= What is required =
All lines that hold the string "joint" should be copied. Find them in the listing below.

○ ○ ○ ○ ○

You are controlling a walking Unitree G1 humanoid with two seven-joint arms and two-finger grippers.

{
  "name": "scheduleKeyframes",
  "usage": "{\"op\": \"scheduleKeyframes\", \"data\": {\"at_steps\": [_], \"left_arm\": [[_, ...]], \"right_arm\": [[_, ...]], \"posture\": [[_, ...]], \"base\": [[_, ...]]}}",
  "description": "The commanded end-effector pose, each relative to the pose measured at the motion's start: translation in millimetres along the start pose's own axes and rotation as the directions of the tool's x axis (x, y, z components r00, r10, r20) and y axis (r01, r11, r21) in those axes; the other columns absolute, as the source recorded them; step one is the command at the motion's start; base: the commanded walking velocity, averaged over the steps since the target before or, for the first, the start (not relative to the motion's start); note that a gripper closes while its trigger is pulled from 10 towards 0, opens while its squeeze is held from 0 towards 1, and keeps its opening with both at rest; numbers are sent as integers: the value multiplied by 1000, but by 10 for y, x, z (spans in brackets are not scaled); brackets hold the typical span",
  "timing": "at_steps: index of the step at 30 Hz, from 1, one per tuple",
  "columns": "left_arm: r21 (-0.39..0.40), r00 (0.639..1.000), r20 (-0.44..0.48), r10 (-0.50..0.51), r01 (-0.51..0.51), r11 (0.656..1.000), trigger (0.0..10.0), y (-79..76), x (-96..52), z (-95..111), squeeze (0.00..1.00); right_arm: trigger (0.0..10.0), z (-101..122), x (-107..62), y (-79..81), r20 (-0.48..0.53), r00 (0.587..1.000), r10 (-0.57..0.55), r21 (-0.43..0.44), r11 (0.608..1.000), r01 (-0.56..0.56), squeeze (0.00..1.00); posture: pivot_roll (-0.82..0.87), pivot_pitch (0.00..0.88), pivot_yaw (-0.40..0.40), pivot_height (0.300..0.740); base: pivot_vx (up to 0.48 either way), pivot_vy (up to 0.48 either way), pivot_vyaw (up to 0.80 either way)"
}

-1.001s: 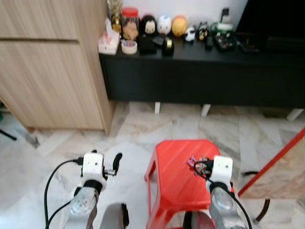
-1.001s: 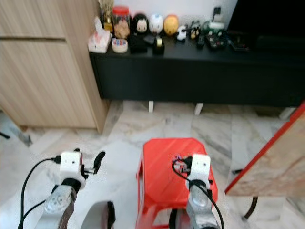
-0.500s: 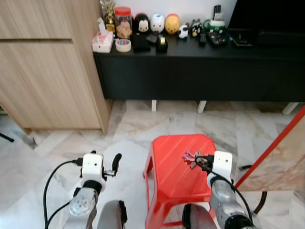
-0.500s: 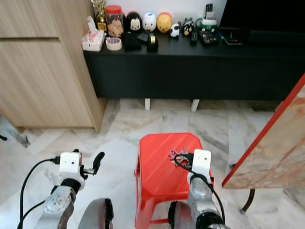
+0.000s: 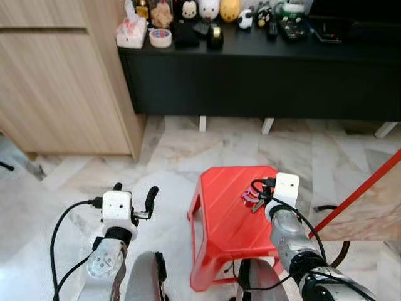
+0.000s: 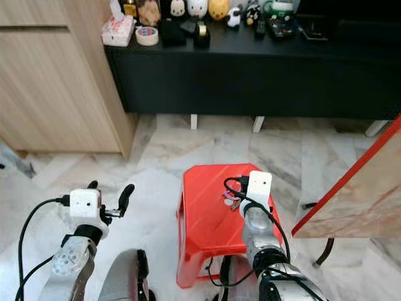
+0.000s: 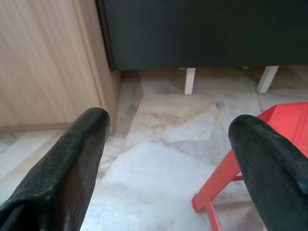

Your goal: Hang keys on a hook

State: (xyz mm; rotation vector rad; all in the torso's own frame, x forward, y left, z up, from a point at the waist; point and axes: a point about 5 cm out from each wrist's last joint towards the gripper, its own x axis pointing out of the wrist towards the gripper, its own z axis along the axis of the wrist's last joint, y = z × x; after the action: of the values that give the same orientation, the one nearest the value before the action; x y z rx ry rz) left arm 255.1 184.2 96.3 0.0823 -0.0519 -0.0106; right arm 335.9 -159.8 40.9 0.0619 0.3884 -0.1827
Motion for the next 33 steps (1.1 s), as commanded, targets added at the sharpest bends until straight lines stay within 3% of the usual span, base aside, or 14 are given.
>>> {"op": "scheduleKeyframes", "data": {"at_steps": [1,12,18,24,33], "left_arm": [[-14,1000,13,1,-1,1000,10000,-11,-72,96,0],[-18,1000,29,-8,9,1000,10000,-32,-156,367,0],[-20,1000,13,-16,17,1000,10000,-41,-158,384,0],[-29,1000,3,-25,25,999,10000,-72,-99,391,0],[-45,999,22,-32,33,998,10000,-120,56,382,0]], "right_arm": [[10000,-49,14,-116,-56,998,-26,53,998,29,0],[10000,-68,39,-265,-122,992,-32,52,998,38,0],[10000,-170,10,-221,-159,987,11,36,999,-5,0],[10000,-332,-59,-108,-175,980,92,0,996,-94,0],[10000,-565,-190,-87,-176,975,136,-90,984,-154,0]], "posture": [[157,269,-76,593],[176,326,-70,593],[171,330,-68,593],[147,312,-77,593],[105,263,-88,593]], "base": [[0,0,0],[0,0,0],[0,0,0],[0,0,0],[0,0,0]]}}
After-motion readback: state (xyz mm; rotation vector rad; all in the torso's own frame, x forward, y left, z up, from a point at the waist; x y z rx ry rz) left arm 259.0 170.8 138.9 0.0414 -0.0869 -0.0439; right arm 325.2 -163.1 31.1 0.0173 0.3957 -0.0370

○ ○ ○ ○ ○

= Exercise solution =
You are controlling a walking Unitree G1 humanoid with two seven-joint arms and two-finger grippers.
State: (xyz mm; rotation vector rad; all in the torso's own frame, x forward, y left, z up, from a point at the waist; point and axes: a point about 5 cm out from each wrist's last joint towards the gripper, its own x axis pointing out of the wrist towards the gripper, its own z axis along the axis of the wrist's last joint, y = z × x; after the action: of the values that give the same orientation, the one nearest the value before the action; x y z rx ry rz) left arm 255.1 184.2 96.3 0.0823 -0.0519 -0.0106; right arm 335.9 -159.8 40.9 0.0619 0.3884 -0.1827

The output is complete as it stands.